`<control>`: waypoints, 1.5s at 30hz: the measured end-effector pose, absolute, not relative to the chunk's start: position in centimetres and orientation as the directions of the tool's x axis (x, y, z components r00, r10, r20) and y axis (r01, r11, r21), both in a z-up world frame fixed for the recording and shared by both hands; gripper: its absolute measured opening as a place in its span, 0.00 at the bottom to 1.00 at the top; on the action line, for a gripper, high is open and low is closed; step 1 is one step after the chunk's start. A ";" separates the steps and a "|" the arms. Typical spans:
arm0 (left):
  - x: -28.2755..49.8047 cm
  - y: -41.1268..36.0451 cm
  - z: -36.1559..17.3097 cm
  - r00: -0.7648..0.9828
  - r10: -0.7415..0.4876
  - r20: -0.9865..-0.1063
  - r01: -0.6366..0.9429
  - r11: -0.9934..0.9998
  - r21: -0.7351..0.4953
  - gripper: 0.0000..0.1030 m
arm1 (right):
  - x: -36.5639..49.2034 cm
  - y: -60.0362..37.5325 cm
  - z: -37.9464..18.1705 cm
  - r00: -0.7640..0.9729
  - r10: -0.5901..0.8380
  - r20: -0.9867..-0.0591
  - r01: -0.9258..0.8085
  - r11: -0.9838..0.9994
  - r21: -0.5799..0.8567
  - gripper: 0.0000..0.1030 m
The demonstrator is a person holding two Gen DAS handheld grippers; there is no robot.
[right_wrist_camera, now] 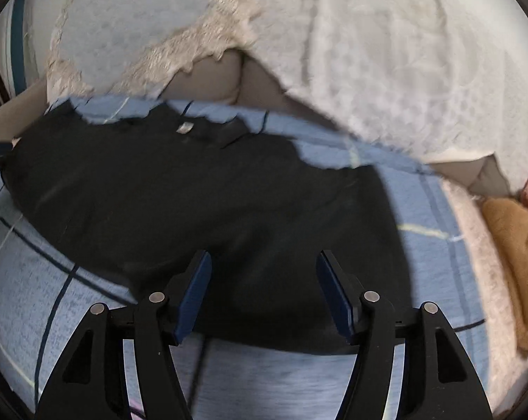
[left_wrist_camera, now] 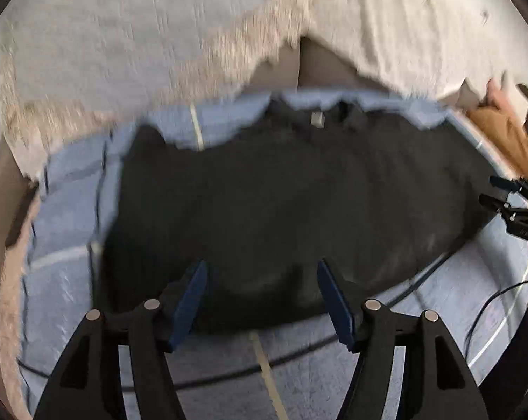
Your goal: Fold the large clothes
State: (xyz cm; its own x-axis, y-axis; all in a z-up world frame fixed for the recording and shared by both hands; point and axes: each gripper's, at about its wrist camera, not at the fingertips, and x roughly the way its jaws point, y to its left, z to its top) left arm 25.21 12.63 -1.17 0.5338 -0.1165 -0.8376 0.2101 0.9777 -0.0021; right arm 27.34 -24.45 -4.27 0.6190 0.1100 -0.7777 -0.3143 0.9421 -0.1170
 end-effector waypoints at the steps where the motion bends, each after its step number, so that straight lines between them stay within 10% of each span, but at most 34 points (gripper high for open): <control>1: 25.3 12.7 -1.8 0.526 -0.101 -0.845 0.200 0.980 0.008 0.65 | 27.6 -24.2 -5.1 0.598 0.104 -0.794 -0.327 0.937 -0.124 0.61; 20: 28.3 16.7 -1.5 0.532 -0.141 -0.835 0.048 0.990 -0.136 0.59 | 28.1 -26.3 -3.6 0.576 0.288 -0.765 -0.308 0.943 0.124 0.68; 38: 31.5 19.5 -4.2 0.506 -0.100 -0.857 -0.028 0.991 -0.132 0.61 | 32.8 -19.4 -8.4 0.458 0.153 -0.876 -0.316 0.949 0.001 0.69; 45: 31.4 21.9 -1.5 0.577 -0.170 -0.799 -0.026 0.974 -0.226 0.63 | 31.6 -15.8 -3.0 0.558 0.311 -0.770 -0.351 0.929 0.121 0.69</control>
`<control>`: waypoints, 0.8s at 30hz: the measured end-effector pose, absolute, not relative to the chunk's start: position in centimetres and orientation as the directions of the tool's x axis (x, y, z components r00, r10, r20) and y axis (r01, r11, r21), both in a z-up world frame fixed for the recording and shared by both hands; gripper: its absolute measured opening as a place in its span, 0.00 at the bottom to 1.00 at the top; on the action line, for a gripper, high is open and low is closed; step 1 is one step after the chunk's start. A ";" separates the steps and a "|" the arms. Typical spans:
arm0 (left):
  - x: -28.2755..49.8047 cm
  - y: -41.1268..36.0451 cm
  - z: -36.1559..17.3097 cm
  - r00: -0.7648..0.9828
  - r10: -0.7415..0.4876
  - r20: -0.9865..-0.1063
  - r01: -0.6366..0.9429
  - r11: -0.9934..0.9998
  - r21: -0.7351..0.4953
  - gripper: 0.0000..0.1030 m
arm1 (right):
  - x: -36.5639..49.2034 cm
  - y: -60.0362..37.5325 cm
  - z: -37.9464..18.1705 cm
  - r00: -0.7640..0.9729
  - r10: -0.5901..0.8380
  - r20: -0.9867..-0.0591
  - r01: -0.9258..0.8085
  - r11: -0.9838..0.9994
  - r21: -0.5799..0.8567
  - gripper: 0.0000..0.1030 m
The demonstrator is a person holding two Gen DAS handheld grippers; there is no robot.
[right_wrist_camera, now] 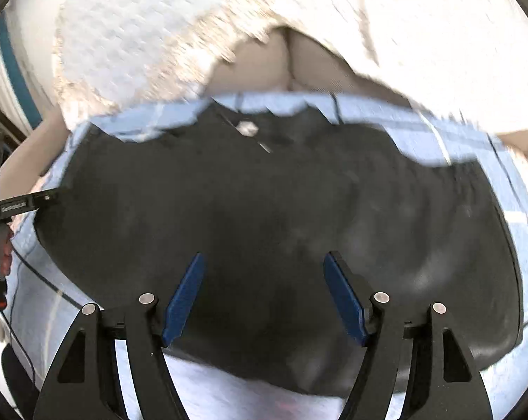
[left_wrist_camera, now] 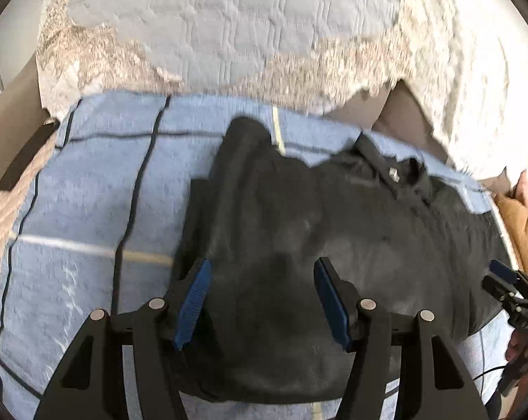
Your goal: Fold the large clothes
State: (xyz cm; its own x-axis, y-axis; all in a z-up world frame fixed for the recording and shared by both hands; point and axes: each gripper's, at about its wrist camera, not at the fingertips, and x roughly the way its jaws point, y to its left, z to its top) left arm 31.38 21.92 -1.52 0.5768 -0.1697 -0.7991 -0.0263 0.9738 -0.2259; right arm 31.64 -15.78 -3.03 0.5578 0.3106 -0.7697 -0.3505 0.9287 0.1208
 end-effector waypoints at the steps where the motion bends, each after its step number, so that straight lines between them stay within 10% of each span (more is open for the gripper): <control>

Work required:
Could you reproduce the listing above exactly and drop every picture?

Task answer:
`<control>`: waypoints, 1.5s at 30hz: the measured end-effector pose, absolute, not relative to the chunk's start: position in centimetres and orientation as the directions of the tool's x axis (x, y, z components r00, r10, r20) and y axis (r01, r11, r21), both in a z-up world frame fixed for the recording and shared by both hands; gripper: its absolute measured opening as a place in its span, 0.00 at the bottom to 1.00 at the top; on the action line, for a gripper, high is open and low is closed; step 1 is one step after the chunk's start. A ";" separates the steps and a "|" the arms. Typical spans:
arm0 (left):
  - x: -28.2755..49.8047 cm
  - y: -41.1268..36.0451 cm
  - z: -36.1559..17.3097 cm
  - r00: -0.7648..0.9828
  - r10: -0.7415..0.4876
  - r20: -0.9865..-0.1063
  - r01: -0.6366..0.9429
  - r11: -0.9934..0.9998
  - r21: -0.7351..0.4953
  - gripper: 0.0000..0.1030 m
arm1 (right):
  - x: -36.5639..49.2034 cm
  - y: -60.0362..37.5325 cm
  - z: -37.9464..18.1705 cm
  - r00: -0.7640..0.9729
  - r10: -0.5901..0.8380
  - r20: -0.9867..-0.0591
  - r01: -0.9258..0.8085
  - r11: -0.9838..0.9994
  - r21: -0.5799..0.8567
  - gripper: 0.0000..0.1030 m
The demonstrator is a person holding two Gen DAS handheld grippers; there is no robot.
[right_wrist_camera, now] 
[left_wrist_camera, now] 
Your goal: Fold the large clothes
State: (xyz cm; its own x-axis, y-axis; all in a z-up world frame fixed for the recording and shared by both hands; point and axes: each gripper's, at about its wrist camera, not at the fingertips, and x roughly the way its jaws point, y to its left, z to its top) left arm 25.21 12.63 -1.17 0.5338 -0.1165 -0.8376 0.2101 0.9777 -0.0021; right arm 27.34 -24.45 -4.27 0.6190 0.1100 -0.7777 -0.3143 0.9421 -0.1170
 end-effector waypoints at the steps where the motion bends, each after its step number, so that straight lines between them stay within 10% of each span, but at most 34 points (gripper high for open): <control>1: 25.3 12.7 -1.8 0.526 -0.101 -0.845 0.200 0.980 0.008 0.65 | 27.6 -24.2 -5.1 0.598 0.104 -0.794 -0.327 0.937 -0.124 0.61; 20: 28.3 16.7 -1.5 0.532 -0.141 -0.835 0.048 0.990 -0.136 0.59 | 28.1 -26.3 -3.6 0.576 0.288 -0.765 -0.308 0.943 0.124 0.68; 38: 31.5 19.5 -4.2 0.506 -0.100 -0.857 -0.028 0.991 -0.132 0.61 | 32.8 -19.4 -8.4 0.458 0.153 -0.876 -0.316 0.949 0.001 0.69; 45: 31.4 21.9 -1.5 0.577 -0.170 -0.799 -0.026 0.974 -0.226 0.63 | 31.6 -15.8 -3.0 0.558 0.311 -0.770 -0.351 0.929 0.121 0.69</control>
`<control>`: waypoints, 0.8s at 30hz: the measured end-effector pose, absolute, not relative to the chunk's start: position in centimetres and orientation as the directions of the tool's x axis (x, y, z components r00, r10, r20) and y axis (r01, r11, r21), both in a z-up world frame fixed for the recording and shared by both hands; gripper: its absolute measured opening as a place in its span, 0.00 at the bottom to 1.00 at the top; on the action line, for a gripper, high is open and low is closed; step 1 is one step after the chunk's start. A ";" separates the steps and a "|" the arms. Typical spans:
arm0 (left):
  - x: -28.2755..49.8047 cm
  - y: -41.1268..36.0451 cm
  - z: -36.1559..17.3097 cm
  - r00: -0.7648..0.9828
  - r10: -0.7415..0.4876
  - r20: -0.9865..-0.1063
  - r01: -0.6366..0.9429
  - r11: -0.9934..0.9998
  - r21: -0.7351..0.4953
  - gripper: 0.0000..0.1030 m
arm1 (right):
  - x: -36.5639..49.2034 cm
  - y: -60.0362..37.5325 cm
  - z: -37.9464..18.1705 cm
  - r00: -0.7640..0.9729
  - r10: -0.5901..0.8380
  - r20: -0.9867..-0.0591
  - r01: -0.9258..0.8085
  - r11: -0.9838..0.9994
  - r21: -0.5799..0.8567
  - gripper: 0.0000..0.1030 m
The demonstrator is a person holding two Gen DAS handheld grippers; there is no robot.
[right_wrist_camera, now] 
[left_wrist_camera, now] 
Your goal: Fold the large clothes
State: (xyz cm; its own x-axis, y-axis; all in a z-up world frame fixed for the recording and shared by both hands; point and axes: each gripper's, at about its wrist camera, not at the fingertips, and x roughly the way its jaws point, y to its left, z to its top) left arm 31.38 21.92 -1.52 0.5768 -0.1697 -0.7991 -0.0263 0.9738 -0.2259; right arm 31.64 -15.78 -3.03 0.5578 0.3106 -0.7697 -0.3505 0.9287 0.1208
 end-effector waypoints at the steps where the motion bends, each after its step number, so that straight lines between them stay within 10% of each span (more is open for the gripper): <control>

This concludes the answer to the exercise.